Ivory Coast opposition says force only solution to crisis - Summary

Wed, 22 Dec 2010

New York/Abidjan/Paris - A close ally of Ivory Coast's would-be president Alassane Ouattara on Wednesday called on the international community to use force to dislodge Laurent Gbagbo.

Gbagbo is defying massive international pressure to cling to power, and has ordered United Nations peacekeepers and supporting French troops out of the country.

"After all the international pressure and the sanctions which did not have any effect ... only one solution remains, that of force," Ouattara's prime minister Guillaume Soro, also the head of former northern rebel group New Forces, told France's i-Tele.

"I call on the United Nations Security Council, the European Union, the African Union and (regional African bloc) ECOWAS to envisage using force," he added.

Soro's comments came as the European Union formalized a travel ban on Gbagbo and 18 allies, and World Bank President Robert Zoellick announced during a meeting with French President Nicolas Sarkozy that all financial aid to Ivory Coast would be frozen.

France and Germany advised their citizens to leave the former French colony as Gbagbo ignores the clamor for his departure, using the military to crack down on Ouattara supporters and other state organs to harass UN peacekeepers.

The UN peacekeeping chief on Tuesday warned his 10,000-strong forces was becoming a target after the UN Security Council ignored Gbagbo's order and extended the mandate of the mission, known as UNOCI, by six months

According to Le Roy, state-controlled television channel RTI has been broadcasting calls for violence against UNOCI personnel, staff have been evicted and suppliers have been forced to stop providing goods to the mission.

"We hear a lot of provocation again from RTI, and we hear reports of people like the Young Patriots (a pro-Gbagbo youth group) being given lots weapons, AK47s, to try to provoke UNOCI," Le Roy told reporters in New York. "We are very concerned."

The UN's headquarters in the economic capital Abidjan came under fire on Friday, although no injuries were reported.

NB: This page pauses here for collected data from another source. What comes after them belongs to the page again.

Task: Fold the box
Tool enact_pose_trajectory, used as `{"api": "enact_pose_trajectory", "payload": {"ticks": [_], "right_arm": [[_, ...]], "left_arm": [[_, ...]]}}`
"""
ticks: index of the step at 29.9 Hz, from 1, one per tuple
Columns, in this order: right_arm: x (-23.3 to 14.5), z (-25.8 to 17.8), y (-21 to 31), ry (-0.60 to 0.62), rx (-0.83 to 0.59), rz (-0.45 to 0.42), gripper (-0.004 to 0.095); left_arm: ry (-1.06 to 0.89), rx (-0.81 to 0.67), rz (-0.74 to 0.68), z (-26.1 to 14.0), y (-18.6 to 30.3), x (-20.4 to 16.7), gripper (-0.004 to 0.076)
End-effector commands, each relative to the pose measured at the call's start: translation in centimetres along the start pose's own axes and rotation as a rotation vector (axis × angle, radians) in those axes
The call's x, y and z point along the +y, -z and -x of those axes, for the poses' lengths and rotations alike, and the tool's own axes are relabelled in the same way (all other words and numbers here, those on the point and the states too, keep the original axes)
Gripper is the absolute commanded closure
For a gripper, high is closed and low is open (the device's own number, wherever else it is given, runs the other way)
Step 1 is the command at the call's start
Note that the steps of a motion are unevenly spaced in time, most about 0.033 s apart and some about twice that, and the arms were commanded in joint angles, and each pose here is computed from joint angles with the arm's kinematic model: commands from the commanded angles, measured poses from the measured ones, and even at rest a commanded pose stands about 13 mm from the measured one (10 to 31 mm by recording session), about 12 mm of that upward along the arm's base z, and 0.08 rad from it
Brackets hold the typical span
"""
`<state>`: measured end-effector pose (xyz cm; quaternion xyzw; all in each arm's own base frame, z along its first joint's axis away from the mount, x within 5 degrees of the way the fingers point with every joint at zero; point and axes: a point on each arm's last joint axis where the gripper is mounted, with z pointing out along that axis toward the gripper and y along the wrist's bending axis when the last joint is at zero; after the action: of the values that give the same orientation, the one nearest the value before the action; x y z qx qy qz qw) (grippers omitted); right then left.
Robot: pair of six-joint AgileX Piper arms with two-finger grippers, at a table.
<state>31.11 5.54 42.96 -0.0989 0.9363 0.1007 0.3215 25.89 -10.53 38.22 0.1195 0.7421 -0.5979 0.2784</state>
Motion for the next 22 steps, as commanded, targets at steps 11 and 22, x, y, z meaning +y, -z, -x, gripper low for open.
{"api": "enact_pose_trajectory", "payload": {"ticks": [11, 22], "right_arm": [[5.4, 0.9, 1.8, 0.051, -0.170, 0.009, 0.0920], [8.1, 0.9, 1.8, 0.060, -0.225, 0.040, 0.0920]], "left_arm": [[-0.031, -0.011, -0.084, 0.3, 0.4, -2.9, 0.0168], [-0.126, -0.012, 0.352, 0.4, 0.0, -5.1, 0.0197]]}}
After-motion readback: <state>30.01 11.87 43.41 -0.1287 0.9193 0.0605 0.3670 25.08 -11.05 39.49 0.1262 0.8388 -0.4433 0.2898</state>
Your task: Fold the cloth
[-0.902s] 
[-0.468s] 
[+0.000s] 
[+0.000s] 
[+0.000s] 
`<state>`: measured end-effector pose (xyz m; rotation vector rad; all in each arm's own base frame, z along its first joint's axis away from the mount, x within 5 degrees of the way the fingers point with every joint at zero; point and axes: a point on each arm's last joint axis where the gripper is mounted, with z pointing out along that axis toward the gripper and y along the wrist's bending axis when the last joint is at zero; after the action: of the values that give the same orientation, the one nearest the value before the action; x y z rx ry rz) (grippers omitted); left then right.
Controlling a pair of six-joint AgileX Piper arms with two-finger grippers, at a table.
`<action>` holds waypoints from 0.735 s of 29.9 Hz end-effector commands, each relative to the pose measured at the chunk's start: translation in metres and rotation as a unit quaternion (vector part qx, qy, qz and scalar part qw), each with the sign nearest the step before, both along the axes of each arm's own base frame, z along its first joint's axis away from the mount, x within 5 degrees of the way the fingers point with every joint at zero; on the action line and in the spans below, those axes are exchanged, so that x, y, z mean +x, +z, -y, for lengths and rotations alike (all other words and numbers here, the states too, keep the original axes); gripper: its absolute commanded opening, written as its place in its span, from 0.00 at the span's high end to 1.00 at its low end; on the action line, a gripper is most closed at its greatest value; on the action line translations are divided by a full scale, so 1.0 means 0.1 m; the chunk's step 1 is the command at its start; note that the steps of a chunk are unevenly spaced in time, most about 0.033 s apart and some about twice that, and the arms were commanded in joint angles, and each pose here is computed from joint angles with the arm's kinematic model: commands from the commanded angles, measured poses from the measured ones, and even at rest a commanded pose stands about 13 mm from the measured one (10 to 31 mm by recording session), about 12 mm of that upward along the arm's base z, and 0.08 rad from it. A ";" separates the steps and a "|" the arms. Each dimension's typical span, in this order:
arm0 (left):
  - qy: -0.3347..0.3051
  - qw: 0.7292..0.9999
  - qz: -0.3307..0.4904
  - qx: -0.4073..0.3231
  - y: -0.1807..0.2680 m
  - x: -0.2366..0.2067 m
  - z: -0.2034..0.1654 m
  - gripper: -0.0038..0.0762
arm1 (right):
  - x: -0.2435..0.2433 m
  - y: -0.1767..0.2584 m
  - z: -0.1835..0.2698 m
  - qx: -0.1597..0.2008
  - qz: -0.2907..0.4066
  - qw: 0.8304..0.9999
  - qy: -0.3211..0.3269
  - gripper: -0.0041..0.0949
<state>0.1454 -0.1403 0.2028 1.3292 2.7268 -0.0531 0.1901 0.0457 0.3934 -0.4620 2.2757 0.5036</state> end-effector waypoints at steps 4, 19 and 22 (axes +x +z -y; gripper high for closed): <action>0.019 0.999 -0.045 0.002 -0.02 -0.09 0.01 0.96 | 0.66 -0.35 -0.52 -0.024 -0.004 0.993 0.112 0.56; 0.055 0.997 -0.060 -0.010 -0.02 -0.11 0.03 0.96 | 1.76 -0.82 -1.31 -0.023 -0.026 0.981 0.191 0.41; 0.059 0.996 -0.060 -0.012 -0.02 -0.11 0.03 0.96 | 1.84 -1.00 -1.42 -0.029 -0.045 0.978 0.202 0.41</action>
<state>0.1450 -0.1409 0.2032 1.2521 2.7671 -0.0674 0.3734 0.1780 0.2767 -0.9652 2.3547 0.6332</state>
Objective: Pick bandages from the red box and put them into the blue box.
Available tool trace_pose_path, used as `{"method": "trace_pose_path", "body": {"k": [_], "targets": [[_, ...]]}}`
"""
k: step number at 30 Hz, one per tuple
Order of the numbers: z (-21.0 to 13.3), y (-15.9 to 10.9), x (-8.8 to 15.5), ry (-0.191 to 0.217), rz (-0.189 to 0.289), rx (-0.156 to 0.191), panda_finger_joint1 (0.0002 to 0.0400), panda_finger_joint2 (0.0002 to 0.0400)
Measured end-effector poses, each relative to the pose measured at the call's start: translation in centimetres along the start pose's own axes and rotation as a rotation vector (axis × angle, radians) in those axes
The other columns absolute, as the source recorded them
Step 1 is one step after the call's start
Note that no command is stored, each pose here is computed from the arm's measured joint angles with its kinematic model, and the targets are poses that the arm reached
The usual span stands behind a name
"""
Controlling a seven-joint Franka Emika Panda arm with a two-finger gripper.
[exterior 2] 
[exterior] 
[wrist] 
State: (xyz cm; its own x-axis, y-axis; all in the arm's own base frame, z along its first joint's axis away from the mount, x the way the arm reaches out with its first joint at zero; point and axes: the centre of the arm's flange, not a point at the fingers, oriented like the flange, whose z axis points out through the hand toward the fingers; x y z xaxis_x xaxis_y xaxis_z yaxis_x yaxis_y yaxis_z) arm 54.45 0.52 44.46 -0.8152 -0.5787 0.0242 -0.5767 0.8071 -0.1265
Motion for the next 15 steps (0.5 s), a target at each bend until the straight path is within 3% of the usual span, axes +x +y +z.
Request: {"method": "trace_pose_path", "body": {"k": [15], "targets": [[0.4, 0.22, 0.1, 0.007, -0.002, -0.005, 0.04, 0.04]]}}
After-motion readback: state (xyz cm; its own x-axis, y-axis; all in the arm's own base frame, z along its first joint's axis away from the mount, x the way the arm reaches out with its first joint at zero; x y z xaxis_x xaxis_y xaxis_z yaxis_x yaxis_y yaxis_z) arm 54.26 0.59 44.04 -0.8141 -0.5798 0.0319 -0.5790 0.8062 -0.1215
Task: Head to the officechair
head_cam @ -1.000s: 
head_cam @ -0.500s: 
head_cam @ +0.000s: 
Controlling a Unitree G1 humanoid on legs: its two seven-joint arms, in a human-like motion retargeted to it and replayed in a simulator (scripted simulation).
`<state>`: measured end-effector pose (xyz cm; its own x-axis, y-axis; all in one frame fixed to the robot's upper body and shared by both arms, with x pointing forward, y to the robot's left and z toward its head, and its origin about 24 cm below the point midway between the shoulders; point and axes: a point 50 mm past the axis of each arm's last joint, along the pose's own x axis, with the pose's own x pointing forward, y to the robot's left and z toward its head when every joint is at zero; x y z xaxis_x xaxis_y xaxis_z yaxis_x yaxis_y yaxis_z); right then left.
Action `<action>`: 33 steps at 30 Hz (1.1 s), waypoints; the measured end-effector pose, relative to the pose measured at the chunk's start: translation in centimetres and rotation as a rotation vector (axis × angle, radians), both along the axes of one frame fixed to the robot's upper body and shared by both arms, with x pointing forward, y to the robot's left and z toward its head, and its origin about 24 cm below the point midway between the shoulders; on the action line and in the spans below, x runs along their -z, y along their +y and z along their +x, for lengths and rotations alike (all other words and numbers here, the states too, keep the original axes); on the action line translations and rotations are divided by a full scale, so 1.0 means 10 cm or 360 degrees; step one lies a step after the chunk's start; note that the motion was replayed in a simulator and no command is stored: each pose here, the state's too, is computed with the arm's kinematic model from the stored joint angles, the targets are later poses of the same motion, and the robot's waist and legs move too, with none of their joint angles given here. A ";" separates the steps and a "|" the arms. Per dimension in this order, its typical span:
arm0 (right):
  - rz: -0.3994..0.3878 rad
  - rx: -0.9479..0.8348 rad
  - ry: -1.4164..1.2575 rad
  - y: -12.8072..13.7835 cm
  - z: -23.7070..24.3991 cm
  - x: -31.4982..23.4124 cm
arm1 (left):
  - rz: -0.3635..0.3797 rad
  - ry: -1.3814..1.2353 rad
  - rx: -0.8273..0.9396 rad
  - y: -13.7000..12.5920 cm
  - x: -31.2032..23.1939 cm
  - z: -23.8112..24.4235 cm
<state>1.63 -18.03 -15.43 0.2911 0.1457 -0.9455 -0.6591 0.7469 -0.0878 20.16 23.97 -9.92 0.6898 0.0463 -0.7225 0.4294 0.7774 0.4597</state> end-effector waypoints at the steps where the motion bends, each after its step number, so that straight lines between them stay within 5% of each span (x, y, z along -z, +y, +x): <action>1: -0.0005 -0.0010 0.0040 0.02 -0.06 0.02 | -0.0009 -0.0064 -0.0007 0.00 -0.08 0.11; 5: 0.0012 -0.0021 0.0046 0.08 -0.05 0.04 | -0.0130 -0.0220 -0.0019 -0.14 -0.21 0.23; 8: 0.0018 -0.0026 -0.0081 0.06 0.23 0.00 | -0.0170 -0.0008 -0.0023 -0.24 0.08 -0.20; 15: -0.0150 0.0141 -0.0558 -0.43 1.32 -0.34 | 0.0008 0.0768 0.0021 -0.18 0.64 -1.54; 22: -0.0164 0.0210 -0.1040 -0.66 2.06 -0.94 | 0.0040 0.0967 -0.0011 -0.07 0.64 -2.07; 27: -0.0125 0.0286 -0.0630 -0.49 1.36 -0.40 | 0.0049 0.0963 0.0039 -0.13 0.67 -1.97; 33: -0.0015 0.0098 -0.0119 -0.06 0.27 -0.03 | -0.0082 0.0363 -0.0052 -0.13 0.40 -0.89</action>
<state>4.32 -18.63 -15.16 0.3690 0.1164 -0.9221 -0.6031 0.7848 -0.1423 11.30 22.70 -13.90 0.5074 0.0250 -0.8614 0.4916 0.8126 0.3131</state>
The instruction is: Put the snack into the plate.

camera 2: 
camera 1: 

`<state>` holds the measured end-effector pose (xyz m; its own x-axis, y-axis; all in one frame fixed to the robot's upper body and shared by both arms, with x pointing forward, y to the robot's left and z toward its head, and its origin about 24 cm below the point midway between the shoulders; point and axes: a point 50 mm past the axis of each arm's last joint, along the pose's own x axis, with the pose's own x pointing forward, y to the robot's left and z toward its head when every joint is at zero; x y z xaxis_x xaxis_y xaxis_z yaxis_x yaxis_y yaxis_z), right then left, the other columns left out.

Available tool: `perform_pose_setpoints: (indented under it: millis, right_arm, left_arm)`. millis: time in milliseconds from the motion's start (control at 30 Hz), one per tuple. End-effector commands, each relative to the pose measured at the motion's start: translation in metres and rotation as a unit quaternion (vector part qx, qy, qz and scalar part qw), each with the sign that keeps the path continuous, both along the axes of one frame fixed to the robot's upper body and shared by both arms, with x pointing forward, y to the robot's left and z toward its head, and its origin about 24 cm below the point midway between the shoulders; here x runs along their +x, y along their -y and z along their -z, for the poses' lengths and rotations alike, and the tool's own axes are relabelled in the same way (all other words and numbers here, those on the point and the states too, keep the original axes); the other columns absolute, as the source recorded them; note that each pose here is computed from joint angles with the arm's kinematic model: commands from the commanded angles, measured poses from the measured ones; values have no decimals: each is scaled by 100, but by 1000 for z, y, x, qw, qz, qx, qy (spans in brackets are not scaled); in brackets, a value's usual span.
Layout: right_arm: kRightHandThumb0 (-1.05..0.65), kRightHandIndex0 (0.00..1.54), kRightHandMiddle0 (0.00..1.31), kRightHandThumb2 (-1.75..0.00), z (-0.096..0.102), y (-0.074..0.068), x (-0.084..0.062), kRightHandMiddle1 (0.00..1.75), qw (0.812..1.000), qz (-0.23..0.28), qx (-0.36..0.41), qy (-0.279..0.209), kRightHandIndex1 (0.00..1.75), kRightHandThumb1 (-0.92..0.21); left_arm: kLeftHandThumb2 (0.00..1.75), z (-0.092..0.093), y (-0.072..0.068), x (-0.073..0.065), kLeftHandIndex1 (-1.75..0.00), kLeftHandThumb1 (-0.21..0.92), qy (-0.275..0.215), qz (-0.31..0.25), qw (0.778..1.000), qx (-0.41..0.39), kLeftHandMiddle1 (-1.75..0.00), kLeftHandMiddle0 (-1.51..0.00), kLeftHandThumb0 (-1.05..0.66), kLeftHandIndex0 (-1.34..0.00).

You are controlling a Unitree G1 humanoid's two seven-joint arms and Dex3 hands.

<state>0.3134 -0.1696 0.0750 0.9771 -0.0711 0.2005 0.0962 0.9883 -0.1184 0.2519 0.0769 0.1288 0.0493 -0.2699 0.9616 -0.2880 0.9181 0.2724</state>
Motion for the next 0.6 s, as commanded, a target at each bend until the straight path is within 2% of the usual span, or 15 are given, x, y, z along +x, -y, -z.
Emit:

Ouattara is widely recognized as the rightful winner of last month's presidential elections, which were aimed at healing the divisions of a 2002 civil war that split the country into the mainly Muslim north, which backs Ouattara, and Christian south, where Gbagbo holds sway.

According to Ouattara's camp, around 200 people have been killed in the last week as Gbagbo cracks down, using Liberian and Angolan mercenaries to operate death squads. The UN confirmed the presence of Liberian forces in Ivory Coast.

Tentative UN estimates say there have been 50 deaths, around 200 injuries, 470 arbitrary arrests and many disappearances.

Ouattara is trying to run an alternative government from the UN-protected Golf Hotel in Abidjan, but pro-Gbagbo forces have erected barricades to prevent food and water getting through.

"The intention of Mr Gbagbo and the security forces loyal to him is clearly to strangle the United Nations peacekeeping mission and to suffocate the Government of President-elect Ouattara," UN Secretary-General Ban Ki-moon told the General Assembly on Tuesday.

Gbagbo, in a speech broadcast on RTI late Tuesday, said he did not want the country to be "ravaged by war" and told Ouattara he would not be touched if he emerged from the Golf Hotel.

He also said he would consider allowing an "international and independent assessment and monitoring committee" to review the election - an offer immediately dismissed by Ouattara as insincere.

While Gbagbo extended an apparent olive branch, his feared youth leader Charles Ble Goude - who is under UN sanctions for violent acts carried out against peacekeepers in 2006 - has been holding daily rallies, exhorting thousands of young Gbagbo supporters to combat.

"I will invite you to start street demonstrations very soon to claim the departure of UN staff and French military forces and to launch the latest assault to free Ivory Coast," he told a televised rally in an Abidjan suburb Tuesday.

International Criminal Court Chief Prosecutor Luis Moreno-Ocampo, in an emailed statement, specifically mentioned the leader of the Young Patriots in a warning of possible prosecutions.

ECOWAS is to hold an emergency meeting in Abuja, Nigeria, on Friday to discuss the crisis.